Riana mendekatkan tubuhnya ke Aisha. Ia memberikan pelukan hangat untuk wanita itu. Meskipun lancang, tapi satu-satunya yang bisa dilakukan saat itu hanya menenangkan Aisha.

"Jika memang sangat berat. Ibu tidak perlu memaksakan diri. Saya tidak akan bertanya lebih jauh lagi. Saya tidak ingin menyakiti Ibu," ucap Riana dengan suara bergetar.

"Terima kasih Riana. Tapi bukankah kamu datang untuk mendengar semua ini?"

"Benar, tapi saya juga tidak ingin memaksakan sebuah kenangan yang menyakitkan pada diri anda. Jika saya memiliki kesempatan. Saya ingin membalas perbuatan mereka." Riana terdengar membara, ia ikut membenci perbuatan keluarga dan suami Aisha itu.

"Tentang pembatalan pernikahan, bagaimana Ibu melakukannya?" tanya Riana, kembali dalam topik utamanya.

"Sebenarnya, aku ingin membalas dendam pada mereka. Melalui Alil, suamiku.

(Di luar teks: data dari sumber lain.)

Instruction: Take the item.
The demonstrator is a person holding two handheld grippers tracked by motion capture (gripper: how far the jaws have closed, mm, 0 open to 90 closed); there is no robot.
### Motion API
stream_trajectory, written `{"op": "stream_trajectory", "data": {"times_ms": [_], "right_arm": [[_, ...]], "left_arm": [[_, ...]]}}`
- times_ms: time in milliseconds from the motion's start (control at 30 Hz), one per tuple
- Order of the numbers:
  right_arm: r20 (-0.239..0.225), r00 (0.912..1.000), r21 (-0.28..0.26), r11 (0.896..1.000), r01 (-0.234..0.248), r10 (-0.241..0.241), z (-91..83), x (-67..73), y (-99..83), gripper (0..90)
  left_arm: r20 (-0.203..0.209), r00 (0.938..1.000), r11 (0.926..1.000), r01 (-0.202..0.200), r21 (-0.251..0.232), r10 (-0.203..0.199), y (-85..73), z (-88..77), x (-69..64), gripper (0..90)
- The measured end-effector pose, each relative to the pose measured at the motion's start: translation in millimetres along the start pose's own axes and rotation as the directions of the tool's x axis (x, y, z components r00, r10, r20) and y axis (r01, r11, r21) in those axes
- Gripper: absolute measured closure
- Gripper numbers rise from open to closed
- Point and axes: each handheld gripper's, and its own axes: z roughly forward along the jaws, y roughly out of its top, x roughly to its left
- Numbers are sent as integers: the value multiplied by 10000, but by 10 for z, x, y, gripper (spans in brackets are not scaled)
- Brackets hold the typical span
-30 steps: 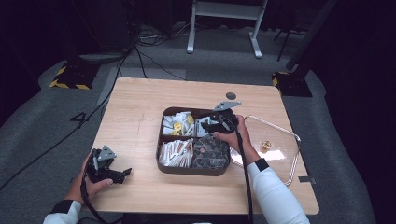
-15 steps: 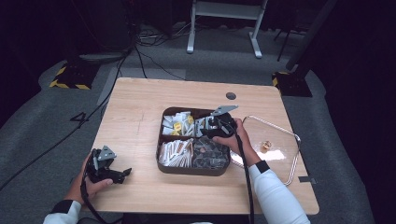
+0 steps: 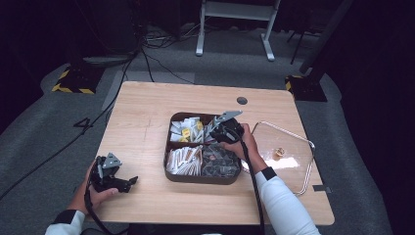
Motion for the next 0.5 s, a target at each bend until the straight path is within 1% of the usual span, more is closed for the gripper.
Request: {"op": "stream_trajectory", "data": {"times_ms": [33, 67, 100, 167, 233, 267, 300, 333, 367, 400, 433, 467, 500], "right_arm": [[-52, 9996, -135, 9995, -274, 274, -11, -20, 3, 564], [-111, 9993, -159, 9992, -368, 366, -19, -31, 3, 555], [-142, 9991, -115, 9991, -413, 412, -27, -43, 3, 527], [-24, 9985, -111, 9984, -548, 548, -30, -73, 7, 468], [-2, 9977, -150, 9976, -681, 681, -17, -108, 11, 450], [88, 9972, -83, 9972, -746, 747, -7, -136, 21, 429], [191, 9961, -92, 9963, -860, 862, -4, -161, 28, 421], [184, 9938, -198, 9938, -1096, 1100, -2, -193, 35, 431], [147, 9927, -356, 9922, -1195, 1201, 0, -212, 39, 445], [75, 9920, -237, 9918, -1259, 1261, 17, -221, 51, 443], [150, 9936, -99, 9937, -1114, 1116, 41, -214, 68, 463], [339, 9950, -36, 9956, -936, 936, 61, -205, 82, 468], [410, 9952, 2, 9961, -885, 884, 77, -201, 91, 473]], "left_arm": [[1, 10000, 10000, 0, -1, 0, 0, 0, 0, 4], [-1, 10000, 10000, -1, -1, 1, 0, 0, 0, 4], [0, 10000, 10000, -1, -2, 1, 0, 0, 0, 4], [7, 10000, 10000, 8, 1, -8, 0, 0, 0, 4], [-3, 10000, 10000, 2, -1, -2, 1, 1, 0, 4], [-6, 10000, 10000, 7, -2, -7, 0, 1, -1, 4], [-8, 10000, 10000, 5, -2, -5, 0, 1, -1, 4], [-4, 10000, 10000, 9, -3, -9, 1, 1, 0, 4], [-7, 10000, 10000, 6, -4, -6, 0, 1, -1, 4], [-6, 10000, 10000, 7, -1, -7, 1, 1, -1, 4], [0, 10000, 10000, 12, -3, -12, 1, 1, -1, 4], [-4, 10000, 10000, 11, -3, -11, 1, 1, -1, 4], [-7, 10000, 10000, 6, -2, -6, 1, 1, -1, 4]]}}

"Suami?" Riana kembali terkejut.

"Aku sudah menikah lagi. Kami memiliki musuh yang sama. Aku dan Alil melakukan pernikahan kontrak. Alil yang mengatur semuanya. Pembatalan perkawinan merupakan ide Alil. Status pernikahanku dan Daffa dihapus. Daffa melakukan pengalihan kepemilikan karena sudah tahu jika aku membatalkan perkawinan."

"Jadi karena itulah Pak Daffa melakukan semua ini." Riana mulai melihat titik terang.

"Iya. Aku sudah mendapatkan informasi jika Daffa mengalihkan kepemilikan Nadia kosmetik pada Danu." Aisha mengepalkan tangannya. Amarah menyala terlihat dari matanya. Aisha.

"Pagi ini perusahaan heboh mendengar Pak Daffa mengurus pemindahan nama perusahaan menjadi atas nama Danu. Kenapa dia melakukan semua ini?" Riana ragu. Semuanya sudah jelas karena keluarga Aisha bukan keluarga Aisha.

"Daffa melakukan semua ini. Dia pasti cemas karena aku melakukan pembatalan perkawinan. Dia takut jika aku menuntutnya karena perusahaan atas namanya. Jadi dia mengambil keputusan untuk mengalihkannya pada papa, tidak maksudku Danu. Mereka benar-benar licik." Aisha menggebu-gebu.

"Saya juga mendengar jika Pak Daffa dan Ibu Vana menikah." Riana ragu mengatakannya. Ia menunduk merasa bersalah.

"Aku sudah tidak terkejut lagi dengan hal itu," ucap Aisha ketus.

"Kalau begitu, apa yang bisa saya lakukan untuk anda? Saya ingin membantu anda." ucap Riana dengan semangat. Aisha bangkit dari tempat duduknya."Riana, aku ingin kamu melakukan sesuatu untukku. Sebenarnya aku merasa tidak enak tapi, hanya kamu satu-satunya yang bisa dimintai tolong." Ucapan Aisha terhenti.

"Katakan saja Bu Aisha. Apa pun itu akan saya lakukan untuk Ibu." Riana menggengam tangan Aisha.

"Bisakah kamu menjadi mata dan telingaku?" Riana mengangguk setuju.

"Aku ingin kamu memata-matai perusahaan, semua berita, rumor bahkan perkembangan Nadia Kosmetik. Bisakah kamu menyampaikan semuanya padaku? Aku ingin membuat perhitungan dengan mereka."

"Tentu saja. Saya akan melakukan sesuai dengan perintah anda. Semuanya akan saya lakukan secara diam-diam."

"Terima kasih Riana karena kamu mau membantuku. Ada banyak hal yang telah aku lalui, aku tidak tahu lagi siapa yang bisa membantuku. Tapi aku yakin jika kamu mau melakukannya maka sekarang aku bisa melanjutkan rencana balas dendam.

"Tapi, pernikahan anda dengan orang bernama Alil? Bagaimana bisa? Siapa dia?" tanya Riana penasaran. Dia tidak ingin Aisha gagal untuk kedua kalinya.

"Kamu tenang saja, Alil mungkin tidak sepenuhnya baik. Tapi dia orang yang dapat dipercaya, setidaknya sampai saat ini. Aku harus patuh dan menurut padanya demi membalaskan dendam."

"Baiklah saya mengerti. Saya akan melakukannya sesuai dengan perintah Ibu." Riana tersenyum bangga melihat Aisha menjadi lebih percaya diri.